Overcoming fear and resistance. Create psychological safety: it's fine to admit you don't understand AI, fine to experiment and fail, and fine to thoughtfully not adopt a tool. Leaders should model the learning curve out loud ("here's where Copilot confused me this week"). And don't dismiss the skeptics — involve them: appoint resisters to draft the do-not-use list, set output-quality standards, or stress-test prompts. That turns resistance into ownership of the very safeguards they care about.
Frame AI honestly as removing administrative burden so staff spend more time with the people they serve — not as headcount reduction. The fastest way to kill grassroots adoption in a mission-driven team is to let people believe the goal is to replace them.
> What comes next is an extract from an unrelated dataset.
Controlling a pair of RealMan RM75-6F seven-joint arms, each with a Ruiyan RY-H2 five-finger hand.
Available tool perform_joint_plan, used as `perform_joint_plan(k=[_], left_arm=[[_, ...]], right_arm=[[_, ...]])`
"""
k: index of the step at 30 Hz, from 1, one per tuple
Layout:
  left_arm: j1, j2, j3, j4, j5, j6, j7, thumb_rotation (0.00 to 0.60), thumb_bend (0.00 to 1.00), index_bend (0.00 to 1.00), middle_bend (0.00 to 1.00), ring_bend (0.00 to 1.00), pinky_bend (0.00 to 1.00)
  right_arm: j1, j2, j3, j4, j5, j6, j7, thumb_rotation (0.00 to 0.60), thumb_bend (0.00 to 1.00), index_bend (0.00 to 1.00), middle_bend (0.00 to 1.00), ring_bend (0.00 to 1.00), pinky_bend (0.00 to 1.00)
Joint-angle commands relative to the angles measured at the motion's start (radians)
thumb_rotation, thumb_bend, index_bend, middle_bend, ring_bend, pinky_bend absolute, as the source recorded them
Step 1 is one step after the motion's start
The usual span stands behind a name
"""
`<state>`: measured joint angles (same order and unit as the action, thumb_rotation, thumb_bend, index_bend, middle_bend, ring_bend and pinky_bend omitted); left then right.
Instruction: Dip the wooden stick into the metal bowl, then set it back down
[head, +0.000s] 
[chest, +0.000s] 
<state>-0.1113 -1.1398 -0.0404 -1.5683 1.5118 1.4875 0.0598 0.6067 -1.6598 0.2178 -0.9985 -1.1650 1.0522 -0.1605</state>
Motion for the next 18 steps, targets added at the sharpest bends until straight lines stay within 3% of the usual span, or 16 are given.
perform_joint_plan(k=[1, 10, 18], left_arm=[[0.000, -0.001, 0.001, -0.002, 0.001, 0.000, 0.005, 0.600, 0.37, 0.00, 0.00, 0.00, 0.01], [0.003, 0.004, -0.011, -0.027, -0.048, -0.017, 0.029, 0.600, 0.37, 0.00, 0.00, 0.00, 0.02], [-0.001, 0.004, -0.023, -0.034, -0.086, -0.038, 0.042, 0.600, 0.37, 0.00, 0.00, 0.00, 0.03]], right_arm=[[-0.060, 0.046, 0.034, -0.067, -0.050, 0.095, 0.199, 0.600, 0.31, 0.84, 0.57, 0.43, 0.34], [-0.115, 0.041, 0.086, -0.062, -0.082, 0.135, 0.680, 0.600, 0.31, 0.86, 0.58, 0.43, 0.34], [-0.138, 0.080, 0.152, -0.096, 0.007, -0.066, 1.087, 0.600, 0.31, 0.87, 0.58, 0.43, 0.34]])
Part 6 — Low-cost formats and a realistic time-to-competency
Fluency is built through practice, not a single sitting — the 4D framework is explicit that it develops over repeated use, not overnight. For a lean, high-turnover team, sequence a stack of mostly-free formats rather than one big event:
| Format | What it does | Cadence / cost |
|---|---|---|
| 30-min live kickoff + cheat sheets | Sets tone, rules, and the cardinal data rule; signals leadership support | Once per cohort · free |
| ~90-min self-paced course | Core 4D habits + how AI fails (one of the free sector courses) | Once, pre-kickoff · free |
| Lunch-and-learns | Peer "here's what I tried" shares with role-specific scenarios; feels like sharing, not training | Bi-weekly · free |
| Sandbox practice | A safe space in an approved tool to practice prompts with non-sensitive data | Always available · free/low-cost |
| Shared prompt library | A living doc of strong prompts staff reuse and improve — the antidote to the ~4% repeatable-workflow gap | Continuous · free |
| Onboarding embed + recorded sessions | New hires get the same fluency on day one; knowledge survives churn | Per hire · free |
| Optional 6-month cohort | Deeper readiness/leadership (e.g., NTEN Nonprofit Tech Readiness, ~8–10 hrs/month) | Quarterly intake · free (competitive) |
A realistic time-to-competency. Set expectations honestly so people don't quit after one frustrating session:
Day 0 ~90 min self-paced course + 30-min kickoff
Week 1–2 First real-but-low-risk task (draft, summary, reformatting) with the cheat sheet at hand
Week 3–6 Two to three workflows feel natural; staff start contributing to the prompt library
Month 2–3 "Aware" → early "Practicing": at least one documented, repeatable workflow per team
"We did the 90-minute course, so we're trained." A course produces awareness, not competency. Competency shows up weeks later as documented, reused workflows — which is exactly what the Outcome Scorecard measures (L3), not course completion alone (L2).